Northern Earth appears to be, in fact is, leaning away from the sun,
while the southern part of the planet is leaning toward it. For observers standing on both hemispheres,
the northern one not only sees fewer sunlit hours during a winter’s day (which
is why we say winter has shorter hours, though this is not really true; all
days are 24 hours long, nighttime and daytime parts combined), but also the
angle of the sun is lower in the sky, spreading the portion of sunlight per
ground area (space on Earth’s surface) thin. For the southern
observer, it is high summer for the precise same reasons: more sunlit hours during the day, and a high
sun in the sky, concentrating its rays on a minimum area. Can you see this? I hope that, maybe with some effort, you can.
No
wonder it is cold in winter and warm in summer, and that the two hemispheres
have opposing seasons! The small
difference in overall sunlight received from Earth’s orbit being an ellipse (it
is, in fact, only very slightly elliptical, nowhere near as much as implied in
the picture) makes only a small perturbation (change) to the effects of Earth’s
tilted axis.
In the interests of not over-simplifying things
and so “dumbing science down” (all
attempts will be made to avoid doing so in this book, or at least keep it on
the shortest leash possible), I need to be a little more forthcoming – although
you can skip the following if you feel the need to do so, a need which I’ll
just hope you will resist. I have pretty
much stated flat out that Earth’s orbital axis is about 23° and always points
in the same direction, and that is due to the so-called immutable Law of
Conservation of Angular Momentum. In
fact, looked at from year to year, or even century to century, this is
basically true, which is why my explanation of the seasons can stay
afloat. But, as always, the real picture
is more complicated than this. There are
other motions of the Earth. First, the
angle is not always 23° but “wobbles” about somewhat over hundreds of thousands
of years. Also, the direction of the
tilt also moves, in a circular fashion, over a period of about 25,000
years. This means that 12-13,000 years
from now the northern and southern seasons will have switched and we’ll be
celebrating the winter holidays (Christmas, Chanukah, Kwanza, Festivus, etc.)

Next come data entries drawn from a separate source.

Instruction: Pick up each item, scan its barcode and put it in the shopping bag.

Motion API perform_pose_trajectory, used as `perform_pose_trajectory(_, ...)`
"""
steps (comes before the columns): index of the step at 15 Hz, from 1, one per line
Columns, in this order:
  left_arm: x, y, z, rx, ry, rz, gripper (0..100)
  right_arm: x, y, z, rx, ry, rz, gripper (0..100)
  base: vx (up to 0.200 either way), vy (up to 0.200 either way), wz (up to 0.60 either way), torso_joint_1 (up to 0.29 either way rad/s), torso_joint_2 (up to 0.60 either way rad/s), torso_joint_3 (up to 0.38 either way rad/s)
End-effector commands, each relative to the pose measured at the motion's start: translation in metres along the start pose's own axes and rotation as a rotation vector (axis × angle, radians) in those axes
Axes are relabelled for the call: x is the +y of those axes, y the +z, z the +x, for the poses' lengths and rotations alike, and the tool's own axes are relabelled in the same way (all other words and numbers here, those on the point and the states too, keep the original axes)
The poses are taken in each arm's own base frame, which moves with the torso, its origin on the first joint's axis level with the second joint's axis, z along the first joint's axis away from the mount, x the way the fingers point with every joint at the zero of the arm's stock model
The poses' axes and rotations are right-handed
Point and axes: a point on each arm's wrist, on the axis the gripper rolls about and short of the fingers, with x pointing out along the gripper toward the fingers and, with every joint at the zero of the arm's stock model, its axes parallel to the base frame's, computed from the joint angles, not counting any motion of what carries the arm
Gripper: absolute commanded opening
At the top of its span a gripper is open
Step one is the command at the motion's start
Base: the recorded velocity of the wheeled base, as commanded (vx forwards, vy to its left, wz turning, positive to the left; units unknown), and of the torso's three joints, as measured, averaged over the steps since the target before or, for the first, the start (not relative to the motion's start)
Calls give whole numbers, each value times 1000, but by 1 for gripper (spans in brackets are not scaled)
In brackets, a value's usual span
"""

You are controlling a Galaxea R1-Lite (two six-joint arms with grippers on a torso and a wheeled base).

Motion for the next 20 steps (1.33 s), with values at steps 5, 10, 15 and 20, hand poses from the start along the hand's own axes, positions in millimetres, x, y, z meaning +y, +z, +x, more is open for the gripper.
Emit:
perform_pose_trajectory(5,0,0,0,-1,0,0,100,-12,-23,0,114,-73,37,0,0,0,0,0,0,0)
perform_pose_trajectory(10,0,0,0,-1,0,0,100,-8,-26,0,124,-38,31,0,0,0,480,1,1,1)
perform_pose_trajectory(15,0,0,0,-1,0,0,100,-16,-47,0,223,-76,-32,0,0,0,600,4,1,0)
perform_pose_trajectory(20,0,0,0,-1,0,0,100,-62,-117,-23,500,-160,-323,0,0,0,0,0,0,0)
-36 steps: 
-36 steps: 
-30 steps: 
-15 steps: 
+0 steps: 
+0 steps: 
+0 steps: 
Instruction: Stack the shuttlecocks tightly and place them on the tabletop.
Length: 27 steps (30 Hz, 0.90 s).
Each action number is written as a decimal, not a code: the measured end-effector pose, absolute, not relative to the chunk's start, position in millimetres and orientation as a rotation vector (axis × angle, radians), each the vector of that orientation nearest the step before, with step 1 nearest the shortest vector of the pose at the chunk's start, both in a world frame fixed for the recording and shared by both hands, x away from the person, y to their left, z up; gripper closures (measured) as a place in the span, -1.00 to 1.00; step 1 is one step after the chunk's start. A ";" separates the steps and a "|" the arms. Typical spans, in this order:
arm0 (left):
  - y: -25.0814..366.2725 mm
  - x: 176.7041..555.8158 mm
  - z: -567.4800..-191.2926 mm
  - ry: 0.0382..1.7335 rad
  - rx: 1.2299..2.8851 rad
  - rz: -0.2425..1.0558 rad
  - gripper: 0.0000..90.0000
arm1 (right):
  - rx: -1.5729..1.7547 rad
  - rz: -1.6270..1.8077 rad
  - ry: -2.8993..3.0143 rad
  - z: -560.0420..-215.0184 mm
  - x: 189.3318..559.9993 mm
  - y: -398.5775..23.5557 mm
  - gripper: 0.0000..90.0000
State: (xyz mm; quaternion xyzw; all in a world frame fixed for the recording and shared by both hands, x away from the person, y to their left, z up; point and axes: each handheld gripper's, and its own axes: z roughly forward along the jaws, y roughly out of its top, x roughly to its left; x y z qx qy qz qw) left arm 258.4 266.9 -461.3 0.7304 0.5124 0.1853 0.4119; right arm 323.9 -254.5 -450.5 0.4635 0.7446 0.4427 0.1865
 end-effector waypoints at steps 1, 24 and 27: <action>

during the beginning of summer, just as those in Australia and South America do
today. Easter too will come in the fall,
not spring. (This all assumes any of us
humans will still be here to celebrate them, by no means an automatically true
proposition.) These relatively minor
movements can also be perturbed into larger ones, at least in theory, by the
gravitational influences of the other planets, or by passing stars or other
large objects as they come and go near the solar system over periods lasting
millions of years. If you are interested
by the way, our large moon largely, and fortunately I hasten to add, shields us
from most of the more extreme perturbations; I say fortunately, because it is
unclear whether life, or at least complex life, could exist if Earth were that
unstable in its motions. Interesting are
the whims and wills of the universe!